Yes when I take very low parameters it just takes longer but the result of infinite growth is the same. It seems it is just to volatile and does not converge. I will need to experiment more to have clearer insights into that problem.

How much did the environment change in your experiment?
You only use Motor activation as distal input in L4, did you also experiment with having internal connections in L4 as well?
In the case of only 4 motor neurons becoming active layer 4 is unable to make accurate predictions of the environment in the next time step without internal distal connections. However as they are much more neurons (~512 total) they outweigh the impact from active motor distal connections if activated. I test around to get a good balance there both should be important as its change due to behaviour and the environment itself. (As in Numentas intrinsic and extrinsic sequence paper)

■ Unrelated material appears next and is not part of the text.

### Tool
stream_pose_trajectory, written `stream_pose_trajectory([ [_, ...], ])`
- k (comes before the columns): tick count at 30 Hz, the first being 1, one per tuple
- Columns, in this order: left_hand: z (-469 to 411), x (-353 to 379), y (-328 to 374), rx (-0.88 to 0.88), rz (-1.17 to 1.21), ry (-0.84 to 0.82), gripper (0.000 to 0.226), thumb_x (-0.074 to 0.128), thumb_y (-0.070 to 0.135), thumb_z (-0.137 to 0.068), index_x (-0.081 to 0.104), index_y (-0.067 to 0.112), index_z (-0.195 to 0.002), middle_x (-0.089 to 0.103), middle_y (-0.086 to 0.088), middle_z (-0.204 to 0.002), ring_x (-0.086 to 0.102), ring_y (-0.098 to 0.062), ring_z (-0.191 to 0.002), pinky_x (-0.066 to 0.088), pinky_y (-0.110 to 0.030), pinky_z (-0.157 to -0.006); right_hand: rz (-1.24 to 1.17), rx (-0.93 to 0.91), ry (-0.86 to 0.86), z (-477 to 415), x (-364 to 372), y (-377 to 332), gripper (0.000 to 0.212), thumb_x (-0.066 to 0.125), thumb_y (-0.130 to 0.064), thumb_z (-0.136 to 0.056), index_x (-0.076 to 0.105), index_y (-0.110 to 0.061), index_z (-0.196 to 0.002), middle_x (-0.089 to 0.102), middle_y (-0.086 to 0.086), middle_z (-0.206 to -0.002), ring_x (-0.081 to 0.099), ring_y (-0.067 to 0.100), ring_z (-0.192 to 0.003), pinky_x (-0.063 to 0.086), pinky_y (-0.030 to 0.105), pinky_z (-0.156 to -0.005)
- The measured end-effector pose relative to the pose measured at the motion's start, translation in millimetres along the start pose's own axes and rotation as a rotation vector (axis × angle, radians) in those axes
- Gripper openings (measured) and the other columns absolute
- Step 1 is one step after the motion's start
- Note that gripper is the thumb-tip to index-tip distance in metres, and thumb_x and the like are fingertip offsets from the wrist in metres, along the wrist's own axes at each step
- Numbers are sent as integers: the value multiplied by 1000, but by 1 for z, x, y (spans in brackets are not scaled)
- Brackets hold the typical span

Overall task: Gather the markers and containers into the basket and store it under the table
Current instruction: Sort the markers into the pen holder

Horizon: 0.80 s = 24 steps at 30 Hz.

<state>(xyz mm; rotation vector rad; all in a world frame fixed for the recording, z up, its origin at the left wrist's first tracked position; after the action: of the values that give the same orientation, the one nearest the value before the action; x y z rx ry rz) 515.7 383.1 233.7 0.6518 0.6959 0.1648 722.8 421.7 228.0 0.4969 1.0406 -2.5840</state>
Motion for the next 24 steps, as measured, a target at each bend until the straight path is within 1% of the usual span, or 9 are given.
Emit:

Yes it should converge to zero but shouldn’t the same state produce the same guess (and thus zero error) as nothing changed?
I try around with both calculations though.

1 Like

You can seen the environmental change from the demo. The agent moved in a highly discrete way in the thesis. So the change was capped at reachable voronoi cells * their edges. The agent could stand at the center of one of them and could face the direction of its edges.

Have you dropped the matching and active thresholds of the layer 4 distal dendrites to accommodate for the low activity count of the input?

In my calculations, at some point I introduced a decay to the neural state values as well. So same guesses resulted in the amount of decay applied in each iteration at best, instead of zero. The learning was more consistent this way. This would also help with your infinitely growing state values till you figure out what is wrong.


@sunguralikaan please is there any source code for this project? if so then can you please release the link of the source code?